* YOUR GOAL *
Each line that includes "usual" must be copied from the records.

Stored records
━━━━━━━━

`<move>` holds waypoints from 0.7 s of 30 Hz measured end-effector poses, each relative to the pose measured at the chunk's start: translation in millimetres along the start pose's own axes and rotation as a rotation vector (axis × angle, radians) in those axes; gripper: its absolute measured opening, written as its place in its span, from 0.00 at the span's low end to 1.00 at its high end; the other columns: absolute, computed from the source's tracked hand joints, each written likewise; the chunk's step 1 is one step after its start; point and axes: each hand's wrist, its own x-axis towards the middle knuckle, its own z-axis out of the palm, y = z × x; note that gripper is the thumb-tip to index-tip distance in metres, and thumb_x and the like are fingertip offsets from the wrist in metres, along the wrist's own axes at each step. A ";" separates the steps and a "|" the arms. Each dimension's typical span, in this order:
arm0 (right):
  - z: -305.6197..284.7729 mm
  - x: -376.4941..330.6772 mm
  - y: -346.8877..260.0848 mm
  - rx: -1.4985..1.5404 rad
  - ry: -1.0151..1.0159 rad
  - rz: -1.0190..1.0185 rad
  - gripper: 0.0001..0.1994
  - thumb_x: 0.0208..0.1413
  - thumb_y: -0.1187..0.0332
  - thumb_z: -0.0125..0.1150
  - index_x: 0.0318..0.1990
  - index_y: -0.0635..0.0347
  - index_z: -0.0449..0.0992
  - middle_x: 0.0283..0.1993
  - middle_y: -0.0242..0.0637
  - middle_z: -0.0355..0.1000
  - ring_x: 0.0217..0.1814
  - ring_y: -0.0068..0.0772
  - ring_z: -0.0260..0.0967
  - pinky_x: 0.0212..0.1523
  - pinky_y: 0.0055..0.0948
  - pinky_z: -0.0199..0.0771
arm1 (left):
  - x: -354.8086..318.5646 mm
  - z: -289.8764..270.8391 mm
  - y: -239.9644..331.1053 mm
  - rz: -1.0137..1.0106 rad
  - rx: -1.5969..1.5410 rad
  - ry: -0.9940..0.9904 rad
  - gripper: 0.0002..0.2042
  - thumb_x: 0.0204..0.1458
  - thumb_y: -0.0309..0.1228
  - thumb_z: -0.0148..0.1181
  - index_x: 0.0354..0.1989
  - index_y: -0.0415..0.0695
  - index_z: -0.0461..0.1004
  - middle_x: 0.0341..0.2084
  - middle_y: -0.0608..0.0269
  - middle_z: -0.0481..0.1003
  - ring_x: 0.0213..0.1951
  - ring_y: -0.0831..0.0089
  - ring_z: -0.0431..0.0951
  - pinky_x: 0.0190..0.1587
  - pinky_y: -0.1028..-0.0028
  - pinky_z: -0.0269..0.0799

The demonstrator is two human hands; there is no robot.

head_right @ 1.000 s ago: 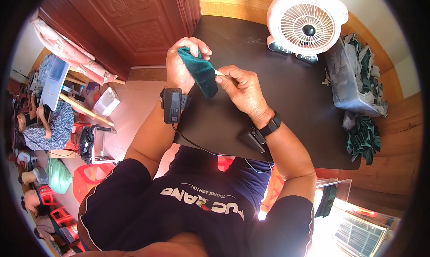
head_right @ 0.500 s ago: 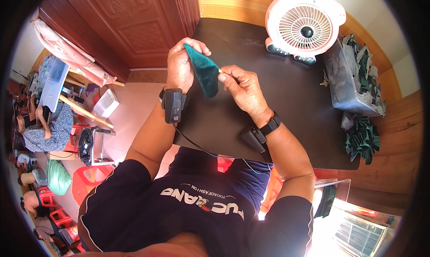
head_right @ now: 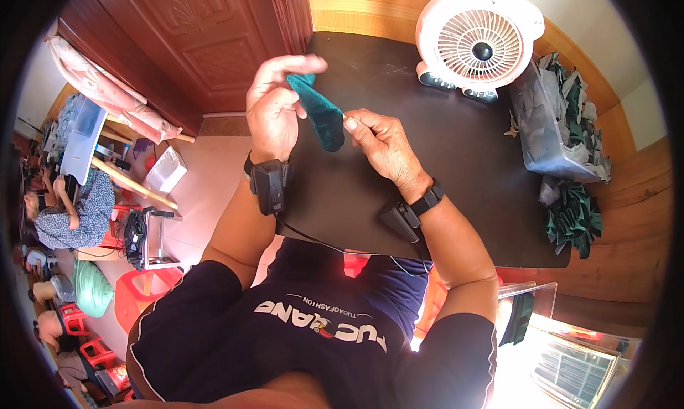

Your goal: Turning small fabric pieces inside out and using a wooden stick to push out and refine the corners.

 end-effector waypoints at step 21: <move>-11.0 -1.6 -2.7 0.280 -0.256 0.223 0.09 0.62 0.64 0.51 0.34 0.57 0.73 0.19 0.25 0.64 0.19 0.12 0.55 0.20 0.14 0.53 | 1.2 -3.6 -15.8 -0.016 -0.100 -0.010 0.10 0.42 0.25 0.44 0.27 0.36 0.72 0.24 0.62 0.71 0.27 0.79 0.68 0.31 0.80 0.62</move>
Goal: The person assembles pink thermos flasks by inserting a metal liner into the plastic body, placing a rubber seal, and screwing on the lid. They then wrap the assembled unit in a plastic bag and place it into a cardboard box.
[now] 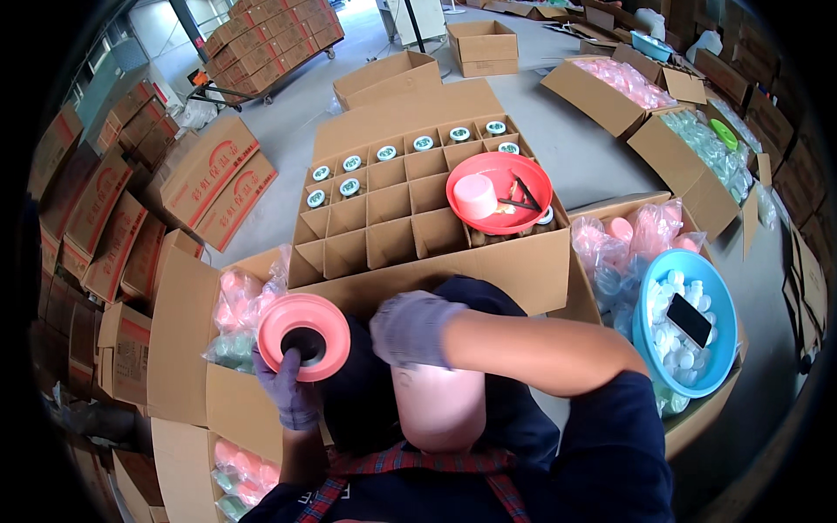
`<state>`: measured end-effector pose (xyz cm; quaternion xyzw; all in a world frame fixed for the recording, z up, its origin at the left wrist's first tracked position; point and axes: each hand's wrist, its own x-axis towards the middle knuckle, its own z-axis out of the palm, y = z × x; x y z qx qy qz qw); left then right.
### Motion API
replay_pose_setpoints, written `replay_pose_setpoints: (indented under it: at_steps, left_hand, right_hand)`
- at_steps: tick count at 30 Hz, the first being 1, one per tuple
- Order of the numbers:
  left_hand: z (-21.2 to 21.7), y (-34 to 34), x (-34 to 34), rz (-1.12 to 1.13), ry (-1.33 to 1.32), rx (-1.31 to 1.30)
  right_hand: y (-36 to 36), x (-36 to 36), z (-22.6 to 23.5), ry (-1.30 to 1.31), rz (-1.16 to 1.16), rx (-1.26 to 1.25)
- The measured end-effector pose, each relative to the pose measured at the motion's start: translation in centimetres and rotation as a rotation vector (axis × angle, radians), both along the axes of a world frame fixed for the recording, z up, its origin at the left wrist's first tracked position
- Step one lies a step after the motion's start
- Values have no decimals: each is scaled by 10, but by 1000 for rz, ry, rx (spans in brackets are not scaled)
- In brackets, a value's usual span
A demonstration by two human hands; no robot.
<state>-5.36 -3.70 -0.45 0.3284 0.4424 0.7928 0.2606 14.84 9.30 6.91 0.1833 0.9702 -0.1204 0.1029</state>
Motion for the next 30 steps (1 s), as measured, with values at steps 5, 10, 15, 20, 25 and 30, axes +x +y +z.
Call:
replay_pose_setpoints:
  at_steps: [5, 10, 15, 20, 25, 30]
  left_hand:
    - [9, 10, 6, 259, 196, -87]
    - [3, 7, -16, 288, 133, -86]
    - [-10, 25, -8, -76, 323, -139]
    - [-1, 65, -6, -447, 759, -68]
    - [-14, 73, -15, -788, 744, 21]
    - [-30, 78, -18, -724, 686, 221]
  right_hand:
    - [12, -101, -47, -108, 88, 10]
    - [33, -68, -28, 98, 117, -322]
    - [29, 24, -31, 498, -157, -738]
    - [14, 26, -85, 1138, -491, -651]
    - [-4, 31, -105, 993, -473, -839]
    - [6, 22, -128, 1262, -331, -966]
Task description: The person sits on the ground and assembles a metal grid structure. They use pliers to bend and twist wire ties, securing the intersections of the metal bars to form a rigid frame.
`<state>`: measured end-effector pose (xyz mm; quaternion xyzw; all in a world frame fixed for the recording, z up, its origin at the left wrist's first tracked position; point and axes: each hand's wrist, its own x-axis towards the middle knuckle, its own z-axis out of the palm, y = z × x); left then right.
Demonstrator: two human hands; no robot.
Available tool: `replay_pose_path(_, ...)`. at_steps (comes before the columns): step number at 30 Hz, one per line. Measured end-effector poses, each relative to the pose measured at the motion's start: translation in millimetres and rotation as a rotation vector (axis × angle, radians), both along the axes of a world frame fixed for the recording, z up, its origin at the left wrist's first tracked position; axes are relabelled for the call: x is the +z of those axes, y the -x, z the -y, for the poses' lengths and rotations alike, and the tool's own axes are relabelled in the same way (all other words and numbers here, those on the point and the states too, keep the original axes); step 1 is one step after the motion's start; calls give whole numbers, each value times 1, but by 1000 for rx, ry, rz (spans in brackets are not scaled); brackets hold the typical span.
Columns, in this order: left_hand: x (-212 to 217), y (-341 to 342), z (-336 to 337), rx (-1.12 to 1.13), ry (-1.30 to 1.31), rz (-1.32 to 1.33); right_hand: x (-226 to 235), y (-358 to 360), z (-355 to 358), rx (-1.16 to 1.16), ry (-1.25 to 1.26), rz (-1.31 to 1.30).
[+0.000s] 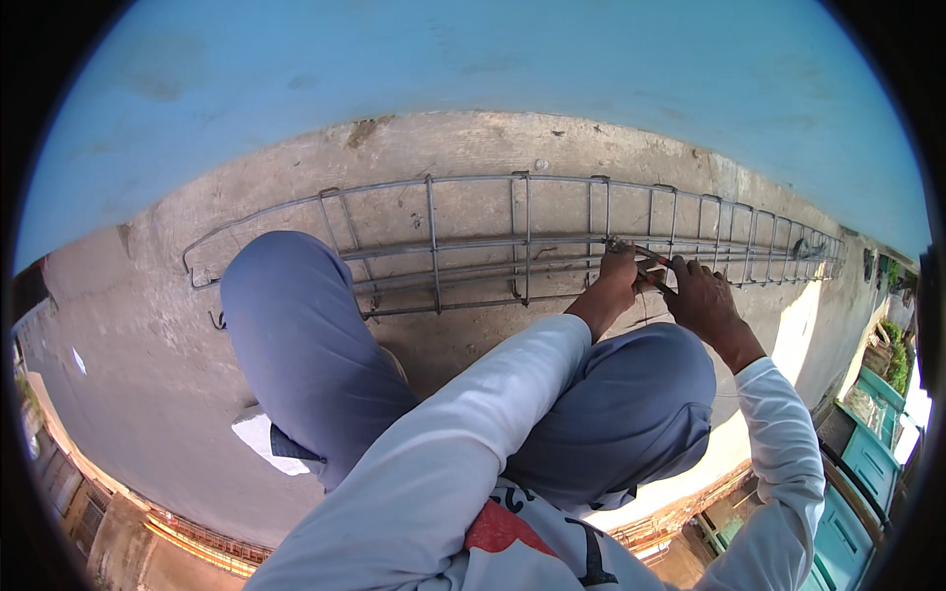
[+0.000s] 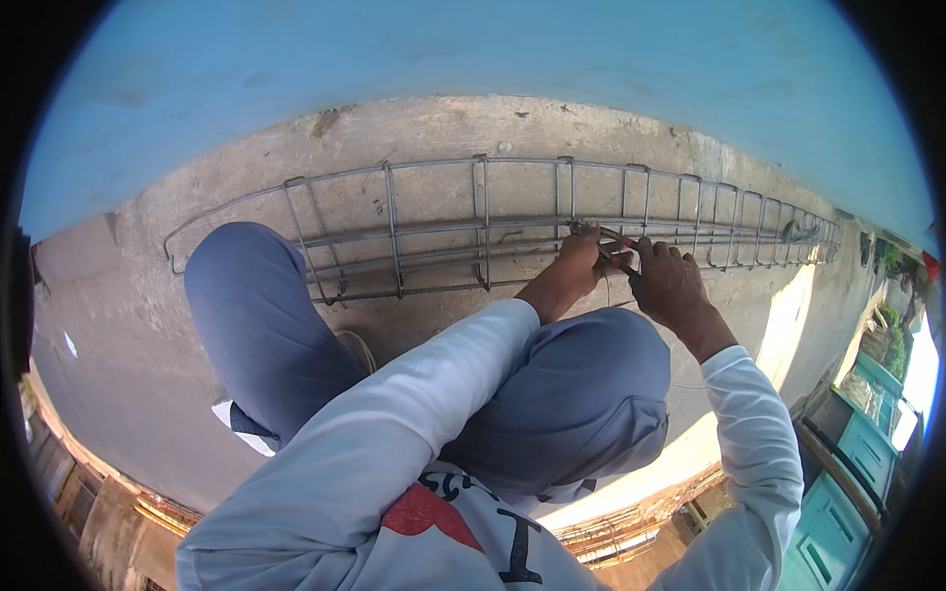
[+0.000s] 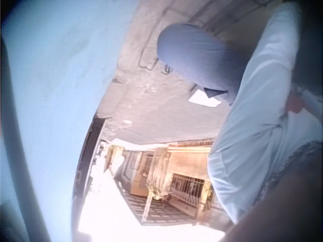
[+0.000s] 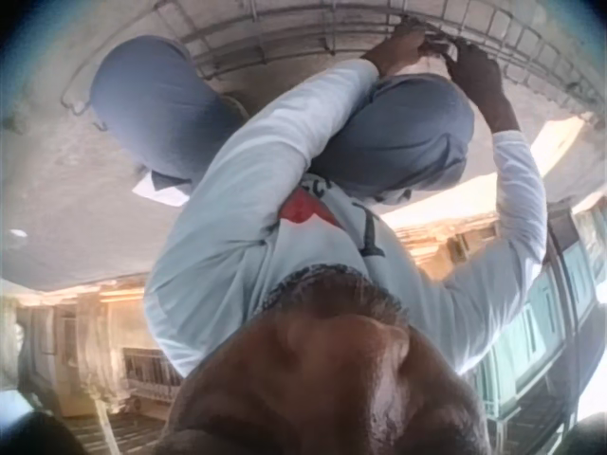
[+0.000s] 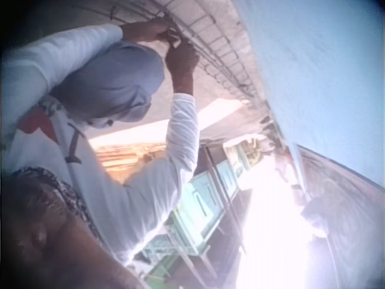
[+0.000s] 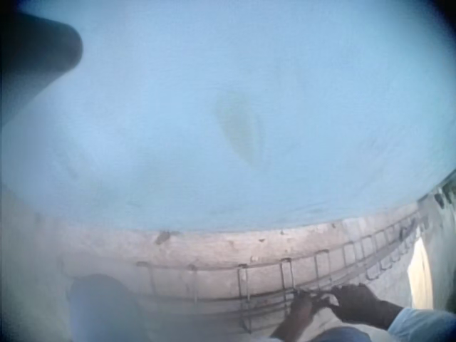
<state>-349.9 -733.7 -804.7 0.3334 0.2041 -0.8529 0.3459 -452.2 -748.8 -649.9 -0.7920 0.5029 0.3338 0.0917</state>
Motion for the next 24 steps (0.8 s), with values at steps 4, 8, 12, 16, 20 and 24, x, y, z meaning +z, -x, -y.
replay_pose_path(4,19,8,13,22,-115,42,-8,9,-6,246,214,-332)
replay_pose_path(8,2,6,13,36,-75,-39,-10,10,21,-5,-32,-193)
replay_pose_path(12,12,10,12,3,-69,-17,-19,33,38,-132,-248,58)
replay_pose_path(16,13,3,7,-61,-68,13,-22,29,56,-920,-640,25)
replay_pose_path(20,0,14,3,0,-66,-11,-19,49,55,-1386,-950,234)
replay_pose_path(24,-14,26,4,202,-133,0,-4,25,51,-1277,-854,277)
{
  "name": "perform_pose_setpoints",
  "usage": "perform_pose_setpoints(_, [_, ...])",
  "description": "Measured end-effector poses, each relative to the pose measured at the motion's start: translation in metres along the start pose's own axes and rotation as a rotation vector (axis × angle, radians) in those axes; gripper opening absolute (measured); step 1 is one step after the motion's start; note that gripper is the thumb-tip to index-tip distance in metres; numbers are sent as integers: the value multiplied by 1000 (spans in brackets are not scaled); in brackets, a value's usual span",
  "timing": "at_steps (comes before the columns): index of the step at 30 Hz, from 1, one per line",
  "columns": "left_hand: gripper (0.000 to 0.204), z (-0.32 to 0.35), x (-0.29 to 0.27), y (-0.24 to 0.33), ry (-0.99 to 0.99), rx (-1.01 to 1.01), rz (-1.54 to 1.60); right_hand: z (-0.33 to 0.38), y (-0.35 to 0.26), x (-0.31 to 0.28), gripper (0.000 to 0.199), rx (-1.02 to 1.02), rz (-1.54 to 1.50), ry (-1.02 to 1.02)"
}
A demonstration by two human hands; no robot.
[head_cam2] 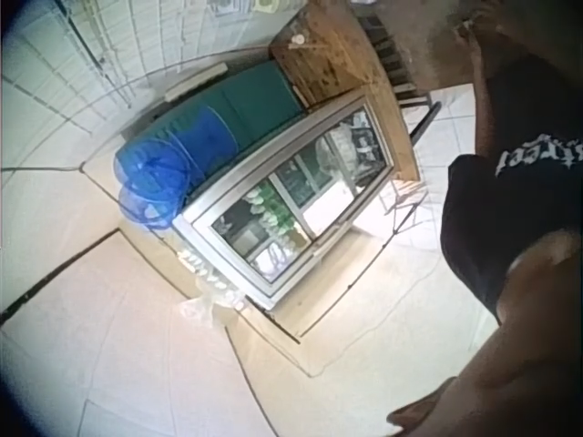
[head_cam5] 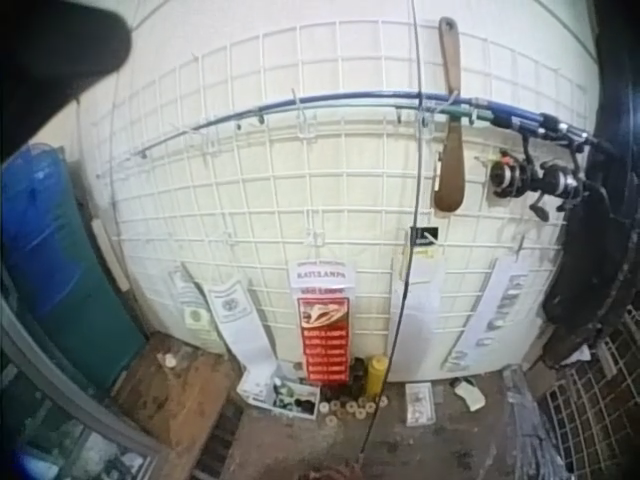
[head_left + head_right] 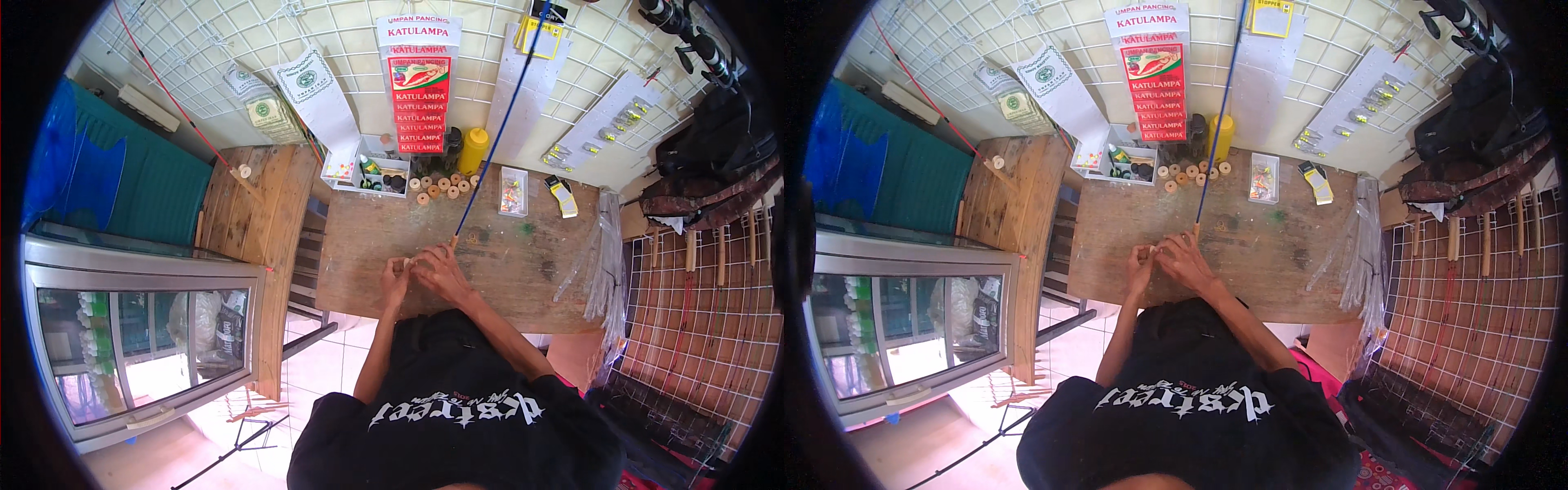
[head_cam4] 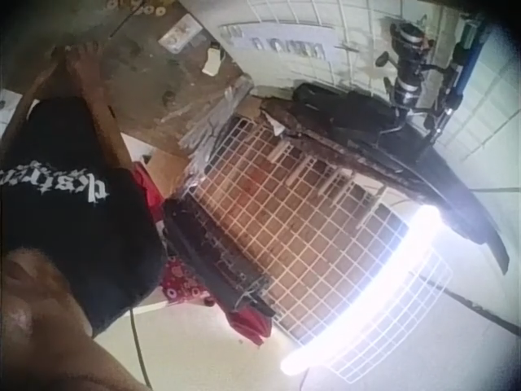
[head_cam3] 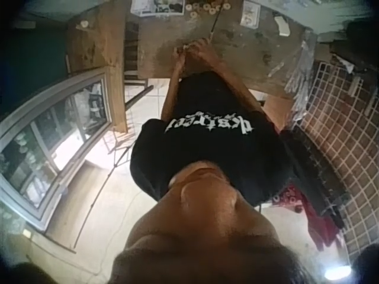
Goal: The recorder is threading and sliding small cork handle rings onto a fishing rod blank to assemble or repair the handle.
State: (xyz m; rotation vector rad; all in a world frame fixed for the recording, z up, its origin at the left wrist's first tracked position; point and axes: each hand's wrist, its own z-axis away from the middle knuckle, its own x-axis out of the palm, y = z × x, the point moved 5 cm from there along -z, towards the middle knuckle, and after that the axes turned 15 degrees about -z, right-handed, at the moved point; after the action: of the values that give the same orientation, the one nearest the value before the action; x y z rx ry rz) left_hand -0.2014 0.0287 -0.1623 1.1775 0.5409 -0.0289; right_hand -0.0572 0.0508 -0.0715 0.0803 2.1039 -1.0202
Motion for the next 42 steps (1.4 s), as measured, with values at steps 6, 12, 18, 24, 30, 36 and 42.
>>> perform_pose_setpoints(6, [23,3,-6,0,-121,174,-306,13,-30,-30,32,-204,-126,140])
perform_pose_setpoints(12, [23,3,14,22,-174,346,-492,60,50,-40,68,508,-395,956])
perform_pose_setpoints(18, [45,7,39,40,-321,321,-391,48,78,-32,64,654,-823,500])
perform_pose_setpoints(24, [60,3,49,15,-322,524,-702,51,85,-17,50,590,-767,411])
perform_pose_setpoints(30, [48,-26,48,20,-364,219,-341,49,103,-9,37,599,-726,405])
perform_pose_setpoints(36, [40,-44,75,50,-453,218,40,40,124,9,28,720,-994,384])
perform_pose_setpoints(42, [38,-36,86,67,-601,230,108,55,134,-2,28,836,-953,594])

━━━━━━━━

* ANSWER TO THIS PROBLEM *
- In brackets, a value's usual span
  "description": "Measured end-effector poses, each relative to the pose measured at the motion's start: translation in metres along the start pose's own axes and rotation as a rotation vector (axis × angle, radians) in those axes; gripper opening absolute (measured); step 1 is one step after the motion's start; note that gripper is the thumb-tip to index-tip distance in metres; numbers are sent as integers: the value multiplied by 1000 (spans in brackets are not scaled); in brackets, a value's usual span",

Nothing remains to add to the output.